Labour’s strategy is to ensure the Tories get the blame for the failures that Labour will now have to fix. Ministers are walking around each department, declaring their shock at how bad the situation is. Wes Streeting has called the NHS “broken”. Keir Starmer has said the prisons are worse than he thought.
But Labour’s plans will unfurl slowly. Their caution during the campaign meant that the details of structural reforms to public services were delayed until a “review” took place in government. The argument was that they needed to understand the system before changing it. Take the NHS. A review by Lord Ara Darzi has been announced, which will take a few months. Expect the government then to take another few months before laying out a strategy.
Ditto defence. George Robertson, a defence secretary under New Labour and former Nato secretary-general, has been commissioned to investigate the state of the armed forces. (You can read my recent interview with him here.) We probably won’t get big decisions on procurement, strategy, soldiers’ pay and overall spending until that review is complete.
Or take the letter from the Deputy Prime Minister, Angela Rayner, sent on 16 July to council heads urging them to embrace devolution. This is merely a precursor to the expected Take Back Control Bill, which will streamline the Tories’ devolution process and is expected to be included in the King’s Speech.

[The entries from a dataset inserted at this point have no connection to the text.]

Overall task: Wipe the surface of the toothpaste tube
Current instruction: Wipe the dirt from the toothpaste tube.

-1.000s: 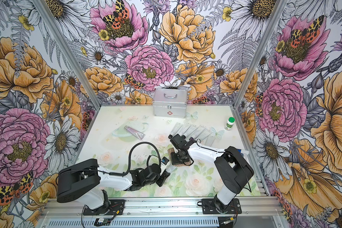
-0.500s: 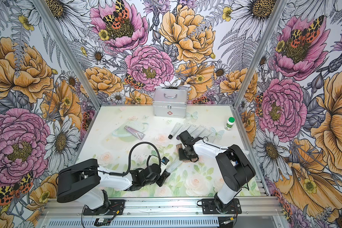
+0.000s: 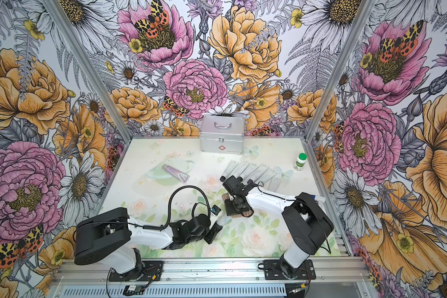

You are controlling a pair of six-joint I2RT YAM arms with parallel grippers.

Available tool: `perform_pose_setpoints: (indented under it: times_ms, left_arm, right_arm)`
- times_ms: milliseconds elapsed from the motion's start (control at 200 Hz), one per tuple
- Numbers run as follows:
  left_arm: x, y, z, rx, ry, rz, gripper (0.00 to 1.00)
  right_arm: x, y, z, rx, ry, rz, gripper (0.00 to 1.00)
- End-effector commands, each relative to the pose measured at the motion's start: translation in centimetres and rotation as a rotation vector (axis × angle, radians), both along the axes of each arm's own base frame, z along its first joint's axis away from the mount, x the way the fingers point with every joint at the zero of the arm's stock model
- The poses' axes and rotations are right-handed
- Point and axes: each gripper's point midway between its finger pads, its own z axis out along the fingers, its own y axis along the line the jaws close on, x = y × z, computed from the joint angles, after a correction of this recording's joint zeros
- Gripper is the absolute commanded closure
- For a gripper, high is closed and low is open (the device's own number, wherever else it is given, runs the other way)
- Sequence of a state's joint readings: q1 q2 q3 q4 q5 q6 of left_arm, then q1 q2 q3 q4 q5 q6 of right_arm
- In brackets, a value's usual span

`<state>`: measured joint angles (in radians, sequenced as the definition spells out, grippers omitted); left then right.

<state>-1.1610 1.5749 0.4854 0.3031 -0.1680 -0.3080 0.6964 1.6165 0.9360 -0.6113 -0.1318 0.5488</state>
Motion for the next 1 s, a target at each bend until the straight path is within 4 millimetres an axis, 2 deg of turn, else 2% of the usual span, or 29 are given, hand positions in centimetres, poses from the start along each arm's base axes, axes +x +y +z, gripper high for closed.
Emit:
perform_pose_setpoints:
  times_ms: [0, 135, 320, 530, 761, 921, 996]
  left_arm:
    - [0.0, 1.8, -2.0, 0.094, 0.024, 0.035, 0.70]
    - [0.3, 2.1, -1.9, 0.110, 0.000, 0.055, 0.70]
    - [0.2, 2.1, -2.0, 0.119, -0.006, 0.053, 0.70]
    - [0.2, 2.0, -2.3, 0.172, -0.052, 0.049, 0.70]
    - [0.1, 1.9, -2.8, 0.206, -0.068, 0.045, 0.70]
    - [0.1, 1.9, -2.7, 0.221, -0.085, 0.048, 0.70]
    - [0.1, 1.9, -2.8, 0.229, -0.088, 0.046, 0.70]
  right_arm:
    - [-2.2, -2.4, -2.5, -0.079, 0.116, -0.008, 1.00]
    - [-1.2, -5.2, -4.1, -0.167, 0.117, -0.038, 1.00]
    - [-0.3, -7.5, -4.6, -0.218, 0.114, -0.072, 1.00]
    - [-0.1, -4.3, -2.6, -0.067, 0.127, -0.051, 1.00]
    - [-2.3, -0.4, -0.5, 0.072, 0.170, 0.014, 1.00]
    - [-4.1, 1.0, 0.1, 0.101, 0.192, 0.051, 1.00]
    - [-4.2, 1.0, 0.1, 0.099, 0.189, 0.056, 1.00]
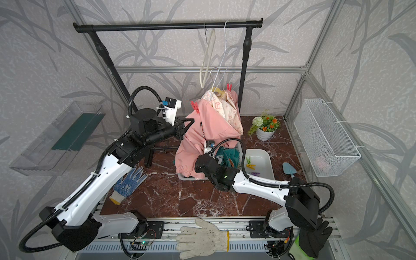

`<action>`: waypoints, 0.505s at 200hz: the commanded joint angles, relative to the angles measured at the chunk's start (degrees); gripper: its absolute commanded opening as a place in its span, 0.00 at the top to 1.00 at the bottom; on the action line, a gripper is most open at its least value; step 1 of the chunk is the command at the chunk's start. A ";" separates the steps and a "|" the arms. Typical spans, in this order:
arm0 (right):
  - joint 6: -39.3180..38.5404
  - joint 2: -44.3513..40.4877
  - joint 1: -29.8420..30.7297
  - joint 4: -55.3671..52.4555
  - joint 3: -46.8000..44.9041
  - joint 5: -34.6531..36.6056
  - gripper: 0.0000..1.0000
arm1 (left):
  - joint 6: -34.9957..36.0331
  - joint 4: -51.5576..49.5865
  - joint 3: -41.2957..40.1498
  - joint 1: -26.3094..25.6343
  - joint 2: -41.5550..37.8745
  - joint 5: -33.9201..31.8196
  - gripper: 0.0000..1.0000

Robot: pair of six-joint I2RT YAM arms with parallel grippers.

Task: Remove the clothespins securing jackets to the hanger
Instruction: Adjust the jacket in the basket.

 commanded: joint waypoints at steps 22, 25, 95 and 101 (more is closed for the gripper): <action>2.81 1.48 -3.32 -6.11 -4.29 7.18 0.96 | -0.80 15.66 -5.33 -0.17 -6.32 4.02 1.00; 2.94 1.52 -3.56 -6.02 -4.68 6.85 0.96 | -0.70 16.13 -6.03 -0.17 -6.66 3.95 1.00; 3.81 4.29 -4.32 -5.36 -7.01 1.85 0.90 | 0.44 22.51 -22.82 -1.11 -11.16 -0.30 1.00; 4.03 4.34 -4.31 -5.42 -7.09 1.40 0.90 | 0.61 23.04 -23.78 -1.31 -11.39 -0.97 1.00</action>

It is a letter about a bill which is about a devolution process that can take years. Policy by increments, in other words.
The point is that it will take time for the government even to decide how it will fix the public realm, let alone do it. Much of Labour’s platform in the campaign – such as taxing private schools or scrapping non-dom tax status – was about signalling to voters who they were for (state-schoolers and NHS users) and against (tax avoiders and the rich). It was not intended as a serious plan to reform the public realm. What’s becoming clear is that formulating the plan will take time.